Task directions> Every line of the listing that holds the word "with" should be returned.
===== Collected data
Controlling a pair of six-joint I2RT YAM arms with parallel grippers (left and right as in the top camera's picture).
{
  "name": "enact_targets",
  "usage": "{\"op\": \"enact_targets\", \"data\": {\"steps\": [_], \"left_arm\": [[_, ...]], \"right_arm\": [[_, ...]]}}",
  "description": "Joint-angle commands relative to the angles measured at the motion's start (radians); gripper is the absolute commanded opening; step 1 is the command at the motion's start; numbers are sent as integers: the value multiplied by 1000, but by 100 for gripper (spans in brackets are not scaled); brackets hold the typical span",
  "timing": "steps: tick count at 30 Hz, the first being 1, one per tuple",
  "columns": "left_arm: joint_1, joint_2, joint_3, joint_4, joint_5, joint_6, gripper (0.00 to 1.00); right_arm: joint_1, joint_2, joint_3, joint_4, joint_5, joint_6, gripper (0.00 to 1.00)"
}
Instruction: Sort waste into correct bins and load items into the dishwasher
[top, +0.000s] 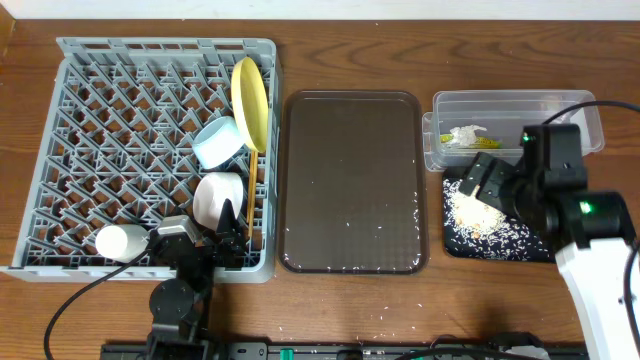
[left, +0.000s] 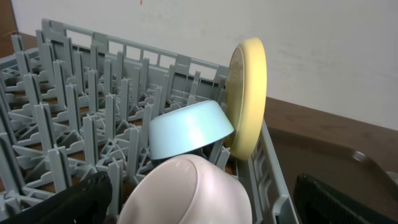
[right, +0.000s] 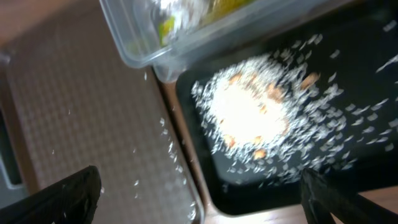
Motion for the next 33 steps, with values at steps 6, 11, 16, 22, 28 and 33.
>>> {"op": "enact_targets", "data": {"steps": [6,11,16,22,28,33], "left_arm": [[4,-7,-34,-14,2,13,94],[4,-7,-34,-14,2,13,94],[4,-7,-34,-14,2,13,94],[4,-7,-34,-14,2,13,94],[4,-7,-34,-14,2,13,94],[4,-7,-34,-14,2,13,94]], "right_arm": [[6,-606,-481,454,90,-280,99],[6,-879,-717,554,90,-278,99],[7,-1082,-927,695,83,-277,99],[8,-1127,-1072,930,62,-278,99],[8,-1126,-1071,916,64,-278,99],[8,-1125,-1071,916,64,-278,99]]}}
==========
Exercise solution>
Controlling a pair of six-joint I2RT YAM arms with parallel grippers (left and right as in the top camera's picture).
Motion for the next 33 steps, with values at steps 6, 11, 16, 22, 28 and 33.

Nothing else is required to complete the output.